Nutrition is one of the areas where normally rational people (such as the
typical HN reader) go totally off the deep end and rely on superstition,
hearsay, herd mentality, group think, and whimsy. In general, most people
(including people who are otherwise quite rational) do exactly what
advertisers and corporate sponsors want when it comes to nutrition.

There was a huge bombshell study a few years ago, documented in the book "The
China Study" on the western diet (by a guy from Cornell). It should have made
headlines. People should have thrown their meat and dairy into the garbage
immediately... but nothing happened.

Instead, ostensibly "health conscious" people convince themselves that there
are "good fats" and ask themselves if they are getting enough protein.

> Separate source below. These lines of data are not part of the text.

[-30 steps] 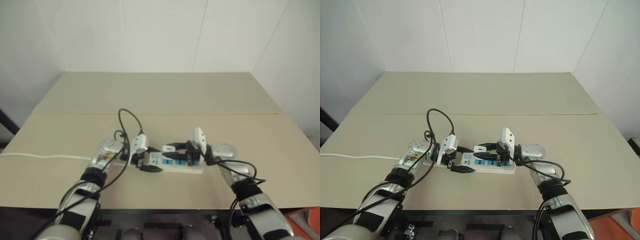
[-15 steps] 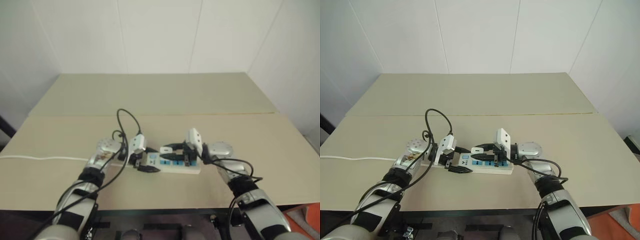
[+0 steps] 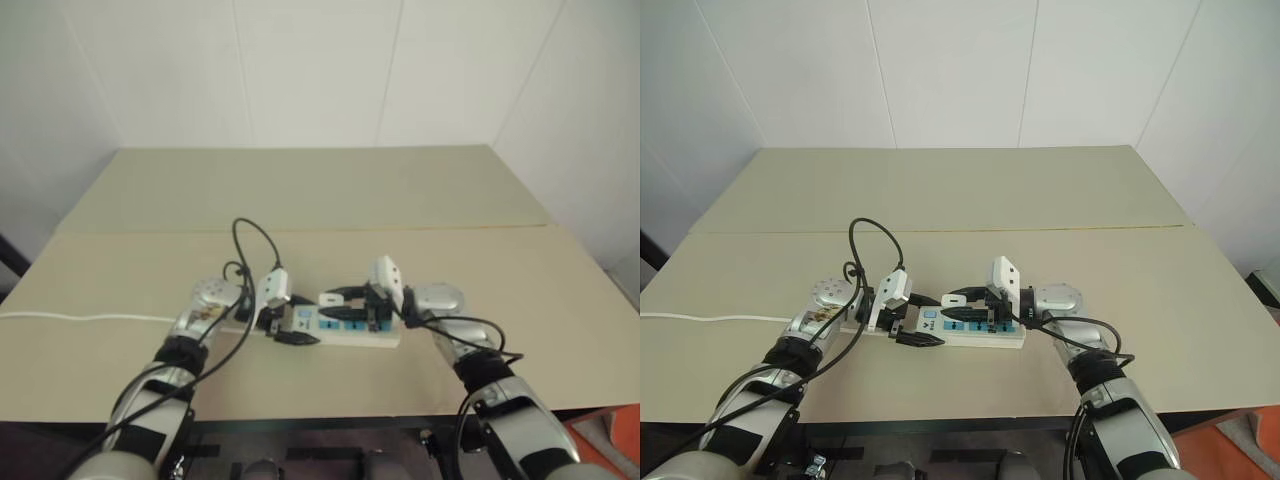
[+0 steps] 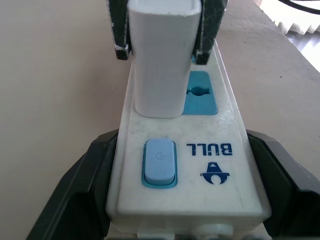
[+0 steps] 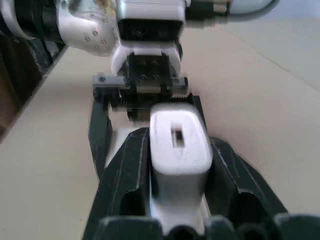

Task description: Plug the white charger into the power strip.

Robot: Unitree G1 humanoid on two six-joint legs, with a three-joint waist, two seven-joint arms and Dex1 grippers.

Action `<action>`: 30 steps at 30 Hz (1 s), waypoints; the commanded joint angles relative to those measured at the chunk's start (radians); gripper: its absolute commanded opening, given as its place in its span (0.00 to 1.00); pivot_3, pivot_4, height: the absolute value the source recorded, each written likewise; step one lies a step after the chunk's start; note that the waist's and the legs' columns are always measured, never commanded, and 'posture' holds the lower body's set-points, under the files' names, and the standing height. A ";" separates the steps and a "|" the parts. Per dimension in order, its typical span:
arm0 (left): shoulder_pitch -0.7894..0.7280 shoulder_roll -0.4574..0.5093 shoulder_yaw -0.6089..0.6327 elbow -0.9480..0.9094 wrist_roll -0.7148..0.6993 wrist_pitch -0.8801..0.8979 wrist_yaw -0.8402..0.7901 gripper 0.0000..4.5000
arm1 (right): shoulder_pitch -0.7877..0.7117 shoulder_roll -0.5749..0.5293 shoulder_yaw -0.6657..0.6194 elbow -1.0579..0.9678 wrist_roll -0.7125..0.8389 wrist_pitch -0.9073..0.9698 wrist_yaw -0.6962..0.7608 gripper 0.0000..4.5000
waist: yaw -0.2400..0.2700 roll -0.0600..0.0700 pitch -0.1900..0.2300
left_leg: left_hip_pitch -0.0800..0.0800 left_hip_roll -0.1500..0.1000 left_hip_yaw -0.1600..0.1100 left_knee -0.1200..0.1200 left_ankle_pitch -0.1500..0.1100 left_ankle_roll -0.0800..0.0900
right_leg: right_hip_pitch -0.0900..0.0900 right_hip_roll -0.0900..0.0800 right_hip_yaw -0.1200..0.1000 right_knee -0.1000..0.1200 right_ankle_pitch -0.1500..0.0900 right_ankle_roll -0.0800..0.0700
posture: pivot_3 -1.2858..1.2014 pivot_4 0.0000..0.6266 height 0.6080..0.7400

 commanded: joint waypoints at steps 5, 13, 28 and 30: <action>-0.005 0.030 0.026 -0.020 -0.010 0.009 0.001 0.74 | 0.078 -0.028 0.019 0.071 -0.084 0.067 -0.001 0.98 | -0.002 -0.006 -0.004 | 0.003 0.001 0.000 -0.001 0.000 0.000 | 0.003 0.001 0.000 -0.001 0.000 0.000 | 0.52 0.24 1.00; -0.007 0.009 0.025 -0.014 -0.009 0.023 0.028 0.89 | 0.073 -0.094 -0.049 -0.037 -0.042 0.100 0.033 1.00 | 0.002 -0.006 -0.004 | 0.003 0.001 0.000 -0.001 0.000 0.000 | 0.003 0.001 0.000 -0.002 -0.001 -0.001 | 0.52 0.24 1.00; 0.100 0.182 0.160 -0.520 -0.271 0.328 -0.064 1.00 | 0.140 -0.415 -0.295 -0.347 0.099 0.239 0.122 1.00 | 0.017 -0.002 0.003 | -0.025 0.000 0.002 0.001 0.000 0.000 | -0.028 0.000 0.003 0.004 0.000 -0.001 | 0.52 0.24 1.00; 0.128 0.249 0.209 -0.603 -0.323 0.384 -0.064 1.00 | 0.173 -0.456 -0.337 -0.380 0.115 0.249 0.122 1.00 | 0.018 -0.002 0.005 | -0.025 0.000 0.002 0.001 0.000 0.000 | -0.027 0.000 0.003 0.003 0.000 -0.001 | 0.52 0.24 1.00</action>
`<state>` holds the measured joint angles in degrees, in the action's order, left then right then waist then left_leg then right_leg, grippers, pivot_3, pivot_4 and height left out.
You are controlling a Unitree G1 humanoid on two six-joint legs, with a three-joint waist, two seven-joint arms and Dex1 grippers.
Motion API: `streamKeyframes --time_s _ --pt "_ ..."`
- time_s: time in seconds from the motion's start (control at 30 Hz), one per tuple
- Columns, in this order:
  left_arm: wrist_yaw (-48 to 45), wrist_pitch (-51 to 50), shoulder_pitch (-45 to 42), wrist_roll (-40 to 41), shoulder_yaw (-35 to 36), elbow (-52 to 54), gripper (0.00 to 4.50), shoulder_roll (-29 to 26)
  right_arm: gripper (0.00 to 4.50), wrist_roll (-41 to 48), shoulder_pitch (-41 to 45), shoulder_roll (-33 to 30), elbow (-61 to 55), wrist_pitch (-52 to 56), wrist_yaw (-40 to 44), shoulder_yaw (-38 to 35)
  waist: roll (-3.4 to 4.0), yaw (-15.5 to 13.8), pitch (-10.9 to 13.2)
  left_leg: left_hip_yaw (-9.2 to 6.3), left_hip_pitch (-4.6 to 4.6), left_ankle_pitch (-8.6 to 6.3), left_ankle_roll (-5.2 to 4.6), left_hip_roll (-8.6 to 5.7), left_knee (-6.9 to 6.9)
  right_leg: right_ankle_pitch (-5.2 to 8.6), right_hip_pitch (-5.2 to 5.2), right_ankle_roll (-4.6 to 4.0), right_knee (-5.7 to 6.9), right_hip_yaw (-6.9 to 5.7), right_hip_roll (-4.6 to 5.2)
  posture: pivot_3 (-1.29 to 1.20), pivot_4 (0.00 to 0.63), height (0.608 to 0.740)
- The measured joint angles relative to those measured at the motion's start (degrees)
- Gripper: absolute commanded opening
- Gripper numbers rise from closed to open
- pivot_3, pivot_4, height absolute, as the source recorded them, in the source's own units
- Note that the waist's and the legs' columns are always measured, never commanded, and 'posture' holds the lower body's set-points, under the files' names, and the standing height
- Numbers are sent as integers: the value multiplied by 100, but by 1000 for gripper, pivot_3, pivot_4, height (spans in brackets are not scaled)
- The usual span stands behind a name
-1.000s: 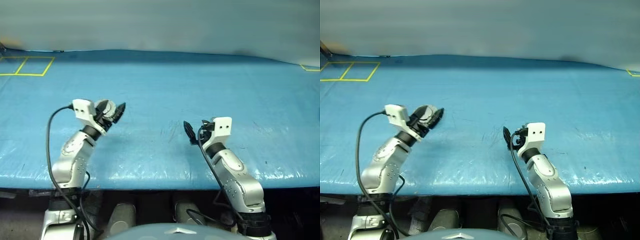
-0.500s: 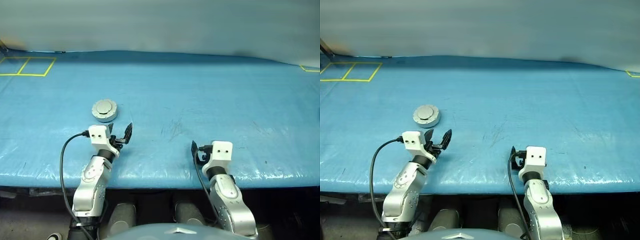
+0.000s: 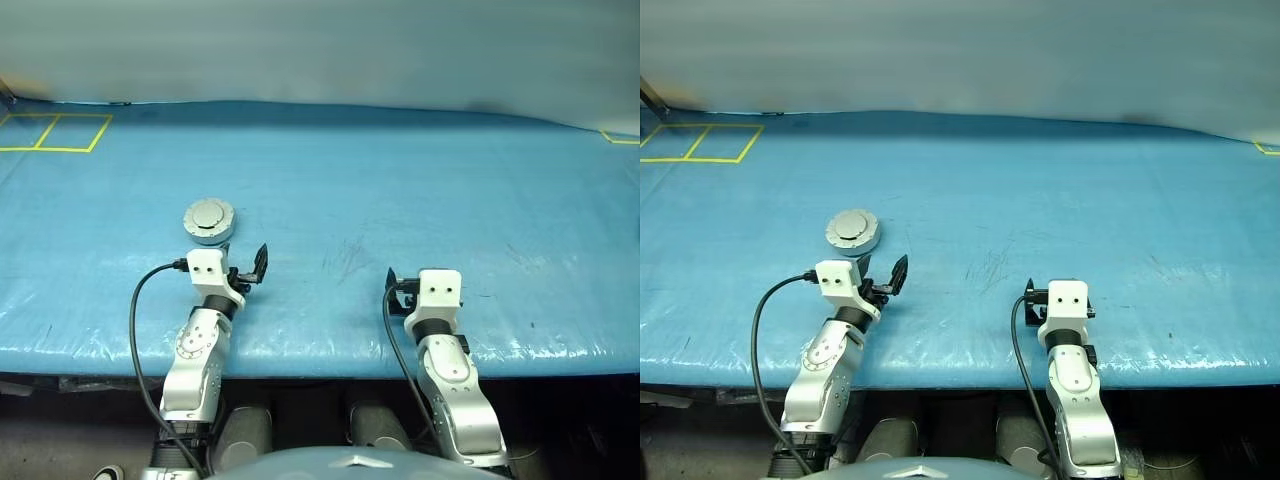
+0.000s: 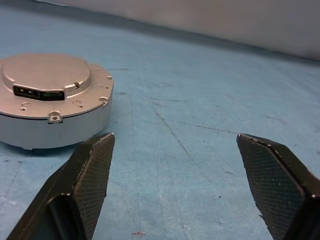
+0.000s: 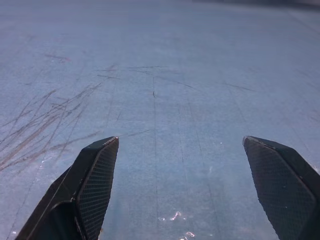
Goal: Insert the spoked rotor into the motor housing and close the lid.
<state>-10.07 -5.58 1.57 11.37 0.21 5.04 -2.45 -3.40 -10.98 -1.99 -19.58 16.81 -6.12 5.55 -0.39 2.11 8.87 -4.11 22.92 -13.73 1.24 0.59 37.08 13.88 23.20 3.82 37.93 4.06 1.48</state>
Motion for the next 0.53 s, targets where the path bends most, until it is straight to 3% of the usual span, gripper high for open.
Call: streamKeyframes --time_s 0.53 --pt "-58 105 -210 -45 106 -383 4179 -142 4191 -198 275 2 282 -144 117 61 0 -3 0 -3 0 0 0 -1 0 -2 -1 1 0 -2 0 0 150 740"
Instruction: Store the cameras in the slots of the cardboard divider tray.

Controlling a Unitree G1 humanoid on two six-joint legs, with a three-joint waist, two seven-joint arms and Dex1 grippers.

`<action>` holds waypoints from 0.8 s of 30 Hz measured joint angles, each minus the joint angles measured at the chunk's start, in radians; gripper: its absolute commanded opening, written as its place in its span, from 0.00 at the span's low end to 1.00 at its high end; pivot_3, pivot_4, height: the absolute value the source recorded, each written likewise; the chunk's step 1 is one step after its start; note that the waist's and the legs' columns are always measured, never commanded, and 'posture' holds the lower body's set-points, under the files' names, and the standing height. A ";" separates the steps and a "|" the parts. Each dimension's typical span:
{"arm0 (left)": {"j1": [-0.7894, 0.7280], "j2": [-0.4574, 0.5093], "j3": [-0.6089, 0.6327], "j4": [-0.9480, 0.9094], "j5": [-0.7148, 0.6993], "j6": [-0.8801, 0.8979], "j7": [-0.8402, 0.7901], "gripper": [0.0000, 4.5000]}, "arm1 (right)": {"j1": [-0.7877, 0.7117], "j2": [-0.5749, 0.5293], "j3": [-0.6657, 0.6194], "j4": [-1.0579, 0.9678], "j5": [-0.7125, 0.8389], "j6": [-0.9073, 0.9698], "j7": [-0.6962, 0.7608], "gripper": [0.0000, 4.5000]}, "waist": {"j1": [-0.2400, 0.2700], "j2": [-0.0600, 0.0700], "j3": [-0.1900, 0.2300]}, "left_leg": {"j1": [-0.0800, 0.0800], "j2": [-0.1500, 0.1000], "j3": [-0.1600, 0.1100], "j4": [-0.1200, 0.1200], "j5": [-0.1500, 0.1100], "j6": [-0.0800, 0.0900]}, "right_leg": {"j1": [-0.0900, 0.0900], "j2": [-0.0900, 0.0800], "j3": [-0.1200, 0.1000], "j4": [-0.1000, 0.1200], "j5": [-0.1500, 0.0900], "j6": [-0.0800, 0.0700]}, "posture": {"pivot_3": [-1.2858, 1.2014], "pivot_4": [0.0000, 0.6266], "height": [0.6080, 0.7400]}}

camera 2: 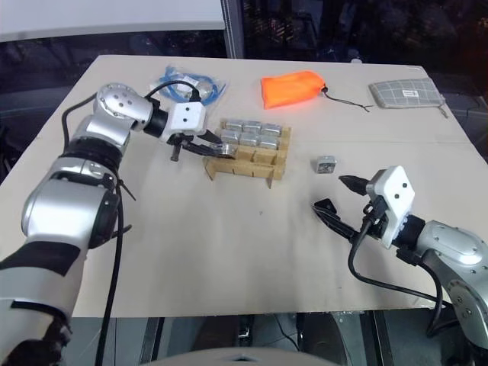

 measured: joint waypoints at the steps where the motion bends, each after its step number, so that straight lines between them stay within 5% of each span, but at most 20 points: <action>1: -0.011 -0.003 0.000 0.007 0.005 0.011 -0.008 0.17 | 0.000 0.000 0.000 0.000 0.000 0.000 0.000 1.00 | -0.001 0.000 0.000 | 0.000 0.000 0.000 0.000 0.000 0.000 | 0.000 0.000 0.000 0.000 0.000 0.000 | 0.52 0.24 1.00; 17: -0.054 -0.053 -0.033 0.076 0.105 0.059 0.081 0.17 | 0.008 0.000 0.001 -0.005 0.000 0.001 -0.017 1.00 | 0.003 0.000 0.000 | 0.001 0.000 0.000 0.000 0.000 0.000 | 0.000 -0.001 0.000 0.001 0.000 0.000 | 0.52 0.24 1.00; 24: -0.054 -0.068 -0.032 0.081 0.112 0.023 0.167 0.92 | 0.011 0.000 0.001 -0.017 0.002 0.001 -0.019 1.00 | 0.001 -0.001 0.000 | 0.000 -0.001 -0.001 0.001 0.000 0.001 | 0.000 -0.001 0.000 0.002 0.000 0.001 | 0.52 0.24 1.00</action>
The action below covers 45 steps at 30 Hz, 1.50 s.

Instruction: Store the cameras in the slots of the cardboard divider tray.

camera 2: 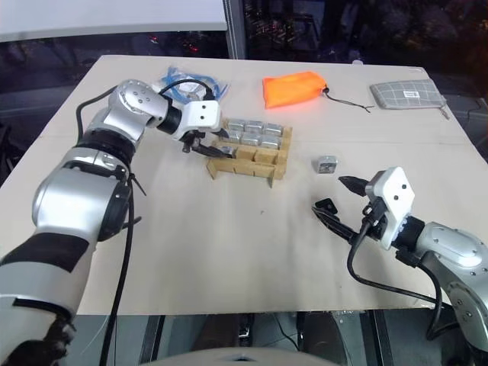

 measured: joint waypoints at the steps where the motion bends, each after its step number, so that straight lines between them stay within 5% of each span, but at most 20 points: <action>1: 0.000 0.001 -0.001 0.000 0.007 -0.018 0.023 0.97 | 0.001 0.000 0.000 0.000 0.000 0.000 0.000 1.00 | -0.002 0.000 0.000 | 0.000 0.000 0.000 0.000 0.000 0.000 | 0.000 0.000 0.000 0.000 0.000 0.000 | 0.52 0.24 1.00; 7: 0.000 0.033 0.005 -0.005 0.021 -0.119 0.108 0.97 | 0.004 0.000 0.000 -0.001 0.000 0.009 -0.001 1.00 | -0.005 0.000 0.000 | 0.000 0.000 0.001 -0.001 0.000 0.000 | -0.001 0.000 0.001 0.000 0.000 0.000 | 0.52 0.24 1.00; 13: 0.037 0.058 0.168 -0.117 -0.205 -0.098 -0.098 0.97 | 0.009 0.002 0.004 -0.002 0.000 0.012 0.000 1.00 | -0.002 0.000 0.000 | -0.001 0.001 0.001 0.000 0.001 -0.002 | -0.001 0.000 0.000 -0.001 0.000 0.000 | 0.52 0.24 1.00; 18: 0.318 0.148 0.289 -0.569 -0.524 0.345 -0.270 0.97 | 0.013 0.012 0.023 -0.002 0.002 0.022 -0.006 1.00 | -0.027 0.002 0.000 | 0.002 0.002 -0.003 -0.002 0.002 -0.004 | -0.001 0.001 0.004 0.001 0.000 0.000 | 0.52 0.24 1.00; 23: 0.693 0.266 0.403 -1.032 -0.739 0.766 -0.217 0.97 | 0.011 0.068 0.102 0.015 -0.043 0.043 -0.076 1.00 | -0.033 0.002 0.000 | 0.004 0.006 -0.002 -0.002 0.003 -0.005 | -0.001 0.001 0.005 0.002 0.000 0.000 | 0.52 0.24 1.00; 28: 0.890 0.390 0.552 -1.302 -0.900 0.987 -0.147 0.97 | 0.024 0.142 0.188 0.070 -0.153 0.024 -0.149 1.00 | -0.010 0.001 0.000 | 0.006 0.005 -0.001 -0.002 0.003 -0.005 | 0.001 0.000 0.005 0.001 0.000 -0.001 | 0.52 0.24 1.00; 45: 1.079 0.453 0.666 -1.480 -1.047 1.058 -0.030 0.97 | 0.027 0.295 0.276 0.188 -0.352 0.018 -0.298 1.00 | -0.005 0.002 0.000 | 0.012 0.003 0.003 -0.004 0.003 -0.005 | 0.003 0.002 0.010 0.002 -0.001 -0.001 | 0.52 0.24 1.00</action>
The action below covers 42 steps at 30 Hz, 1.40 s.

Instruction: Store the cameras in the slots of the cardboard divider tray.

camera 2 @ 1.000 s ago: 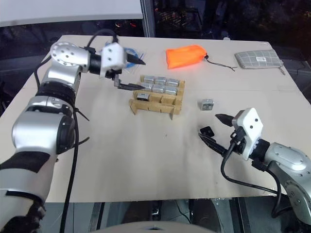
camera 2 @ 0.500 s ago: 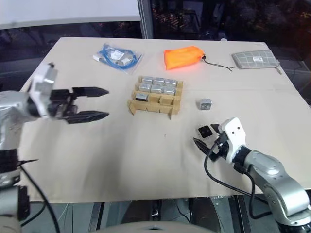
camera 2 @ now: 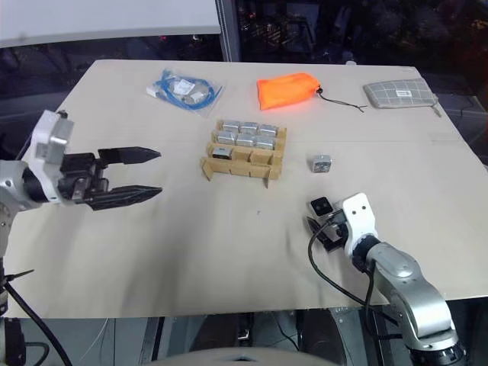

Most Americans are overweight and will end up with obesity, type II diabetes,
heart disease, or colon cancer. Most vegetarians are overweight, pallid, and
sick-looking (b/c they eat so much "good fat" -- more fat than McDonalds
aficionados eat!).

What it means for a human to eat optimally is well known and has been backed
up by rigorous scientific research... why hasn't it made headlines? Because in
this case it's too much work to think critically... it's not easy going
against the grain of an entire society built upon destructive mythology with
the nutrition establishment telling us to eat according to a harmful food
pyramid, etc.

So the whole "nutrition" industry is focused on convincing people that health
is obtained by consuming or avoiding magic ingredients like "Omega 3s" or
"turmeric" or "trans fats" or "mono unsaturated fats" or "whole grains" or
"protein". All of this is at best minimally correlated or patently false.

What's the difficult truth that nobody wants to hear? Animal protein causes
disease. That means no meat, fish, milk, etc. The optimal human diet is plant
based and should contain 80% carbs (as much of this unrefined as possible),
10% protein, and 10% fat). Fresh fruit has a few percent fat already, so very
little extra fat is needed, even if it's so-called "good fat".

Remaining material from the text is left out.